» ASSIGNED TASK:
Check every line of the data below for the word "about" and say how many have it, without further comment.
━━━━━ LISTED ENTRIES ━━━━━
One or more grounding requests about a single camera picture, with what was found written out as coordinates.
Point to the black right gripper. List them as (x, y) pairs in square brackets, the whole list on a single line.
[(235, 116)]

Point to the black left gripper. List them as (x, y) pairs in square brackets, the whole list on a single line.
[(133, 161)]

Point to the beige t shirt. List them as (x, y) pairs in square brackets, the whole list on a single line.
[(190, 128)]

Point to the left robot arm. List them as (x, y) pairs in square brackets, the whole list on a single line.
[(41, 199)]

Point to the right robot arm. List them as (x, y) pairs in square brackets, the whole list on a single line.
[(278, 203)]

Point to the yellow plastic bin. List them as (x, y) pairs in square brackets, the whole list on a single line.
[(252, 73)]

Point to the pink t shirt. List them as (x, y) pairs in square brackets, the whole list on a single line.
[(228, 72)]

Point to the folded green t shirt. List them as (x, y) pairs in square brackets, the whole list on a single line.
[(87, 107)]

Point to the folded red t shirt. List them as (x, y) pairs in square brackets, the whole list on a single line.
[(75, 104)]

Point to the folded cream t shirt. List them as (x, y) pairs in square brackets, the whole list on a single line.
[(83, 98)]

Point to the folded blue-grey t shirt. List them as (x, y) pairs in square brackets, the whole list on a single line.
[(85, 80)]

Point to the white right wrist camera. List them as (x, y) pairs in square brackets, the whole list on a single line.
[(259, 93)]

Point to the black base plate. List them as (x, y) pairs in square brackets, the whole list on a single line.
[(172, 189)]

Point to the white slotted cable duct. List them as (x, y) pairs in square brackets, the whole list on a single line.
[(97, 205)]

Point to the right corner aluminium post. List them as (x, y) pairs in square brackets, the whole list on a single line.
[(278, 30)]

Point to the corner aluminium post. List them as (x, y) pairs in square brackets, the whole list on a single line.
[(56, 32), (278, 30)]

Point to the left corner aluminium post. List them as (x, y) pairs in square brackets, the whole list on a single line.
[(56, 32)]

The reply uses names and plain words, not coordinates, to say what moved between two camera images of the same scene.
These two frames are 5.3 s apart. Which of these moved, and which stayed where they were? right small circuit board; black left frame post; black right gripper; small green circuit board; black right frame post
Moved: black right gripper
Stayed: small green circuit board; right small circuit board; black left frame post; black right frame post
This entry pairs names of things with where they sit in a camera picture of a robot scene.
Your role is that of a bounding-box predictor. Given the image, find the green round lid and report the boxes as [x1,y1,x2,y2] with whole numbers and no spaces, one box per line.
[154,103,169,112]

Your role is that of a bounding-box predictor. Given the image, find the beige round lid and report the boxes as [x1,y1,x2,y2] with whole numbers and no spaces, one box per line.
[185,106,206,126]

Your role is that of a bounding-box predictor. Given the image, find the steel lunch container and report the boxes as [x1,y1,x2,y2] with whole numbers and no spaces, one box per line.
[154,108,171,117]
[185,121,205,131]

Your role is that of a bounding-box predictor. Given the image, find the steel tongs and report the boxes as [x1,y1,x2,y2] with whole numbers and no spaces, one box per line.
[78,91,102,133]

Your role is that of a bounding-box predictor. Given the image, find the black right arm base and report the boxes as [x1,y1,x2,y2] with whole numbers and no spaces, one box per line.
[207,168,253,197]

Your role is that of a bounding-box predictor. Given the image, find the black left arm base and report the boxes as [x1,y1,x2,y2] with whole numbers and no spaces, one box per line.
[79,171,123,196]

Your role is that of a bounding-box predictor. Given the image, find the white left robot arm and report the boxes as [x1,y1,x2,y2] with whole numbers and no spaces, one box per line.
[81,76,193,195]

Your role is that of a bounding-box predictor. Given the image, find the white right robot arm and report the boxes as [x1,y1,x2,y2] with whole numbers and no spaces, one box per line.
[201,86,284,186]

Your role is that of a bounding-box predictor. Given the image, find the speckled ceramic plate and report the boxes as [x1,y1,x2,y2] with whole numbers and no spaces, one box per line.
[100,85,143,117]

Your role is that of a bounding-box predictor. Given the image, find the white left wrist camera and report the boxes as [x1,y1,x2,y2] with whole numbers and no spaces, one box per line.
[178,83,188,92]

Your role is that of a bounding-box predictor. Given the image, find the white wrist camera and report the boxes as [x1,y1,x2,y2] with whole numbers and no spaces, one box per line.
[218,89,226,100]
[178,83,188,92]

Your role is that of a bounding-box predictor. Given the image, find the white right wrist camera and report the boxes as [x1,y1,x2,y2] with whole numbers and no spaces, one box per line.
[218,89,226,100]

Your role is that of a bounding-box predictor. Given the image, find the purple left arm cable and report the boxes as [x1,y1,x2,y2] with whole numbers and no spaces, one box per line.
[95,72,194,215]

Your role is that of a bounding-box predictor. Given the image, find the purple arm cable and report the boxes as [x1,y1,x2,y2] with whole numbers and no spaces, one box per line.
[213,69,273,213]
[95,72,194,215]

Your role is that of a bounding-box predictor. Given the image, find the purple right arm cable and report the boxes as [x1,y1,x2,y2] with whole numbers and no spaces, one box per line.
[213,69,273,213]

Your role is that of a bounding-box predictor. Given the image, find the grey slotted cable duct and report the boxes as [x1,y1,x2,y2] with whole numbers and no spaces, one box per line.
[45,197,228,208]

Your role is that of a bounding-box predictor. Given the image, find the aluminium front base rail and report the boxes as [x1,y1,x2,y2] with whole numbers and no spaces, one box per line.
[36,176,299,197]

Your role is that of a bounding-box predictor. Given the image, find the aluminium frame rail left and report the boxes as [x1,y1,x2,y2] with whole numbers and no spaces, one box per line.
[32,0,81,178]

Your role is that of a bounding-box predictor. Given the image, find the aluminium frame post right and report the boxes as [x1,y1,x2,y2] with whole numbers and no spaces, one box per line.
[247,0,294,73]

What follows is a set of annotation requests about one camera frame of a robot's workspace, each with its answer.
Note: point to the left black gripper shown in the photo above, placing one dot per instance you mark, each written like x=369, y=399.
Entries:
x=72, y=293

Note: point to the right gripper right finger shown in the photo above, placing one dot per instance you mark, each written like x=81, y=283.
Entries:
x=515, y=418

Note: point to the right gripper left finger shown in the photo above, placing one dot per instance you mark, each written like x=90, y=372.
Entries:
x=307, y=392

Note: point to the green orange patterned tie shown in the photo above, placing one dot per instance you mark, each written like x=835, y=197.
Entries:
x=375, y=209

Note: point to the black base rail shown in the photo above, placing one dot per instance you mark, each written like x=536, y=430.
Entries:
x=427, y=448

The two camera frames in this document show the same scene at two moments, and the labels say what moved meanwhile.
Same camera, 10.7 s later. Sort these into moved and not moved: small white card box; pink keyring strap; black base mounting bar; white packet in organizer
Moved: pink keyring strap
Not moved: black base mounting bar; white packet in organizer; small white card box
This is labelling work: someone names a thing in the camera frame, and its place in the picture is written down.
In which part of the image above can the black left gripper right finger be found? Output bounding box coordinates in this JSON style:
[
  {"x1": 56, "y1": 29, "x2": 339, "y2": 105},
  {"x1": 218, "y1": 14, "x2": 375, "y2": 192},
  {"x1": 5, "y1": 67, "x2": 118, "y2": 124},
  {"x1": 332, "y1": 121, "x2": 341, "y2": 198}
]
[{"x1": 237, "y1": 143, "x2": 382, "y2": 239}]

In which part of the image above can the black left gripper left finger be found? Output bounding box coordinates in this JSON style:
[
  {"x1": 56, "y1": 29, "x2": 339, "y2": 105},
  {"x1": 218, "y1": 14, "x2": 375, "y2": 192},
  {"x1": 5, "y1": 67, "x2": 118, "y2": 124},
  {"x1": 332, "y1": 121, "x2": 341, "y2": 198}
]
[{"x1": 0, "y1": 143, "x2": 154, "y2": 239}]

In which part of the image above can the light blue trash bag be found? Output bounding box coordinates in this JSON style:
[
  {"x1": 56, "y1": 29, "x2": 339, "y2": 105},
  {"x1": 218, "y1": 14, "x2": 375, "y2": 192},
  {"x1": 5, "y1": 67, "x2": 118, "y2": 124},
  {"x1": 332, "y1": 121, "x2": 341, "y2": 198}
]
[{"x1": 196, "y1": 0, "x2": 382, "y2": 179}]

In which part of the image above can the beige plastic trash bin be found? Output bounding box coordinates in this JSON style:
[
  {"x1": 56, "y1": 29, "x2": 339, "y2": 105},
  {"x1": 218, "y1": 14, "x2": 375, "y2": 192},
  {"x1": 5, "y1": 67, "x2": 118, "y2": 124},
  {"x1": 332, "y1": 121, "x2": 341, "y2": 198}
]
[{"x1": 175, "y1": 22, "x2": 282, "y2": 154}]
━━━━━
» RESULT:
2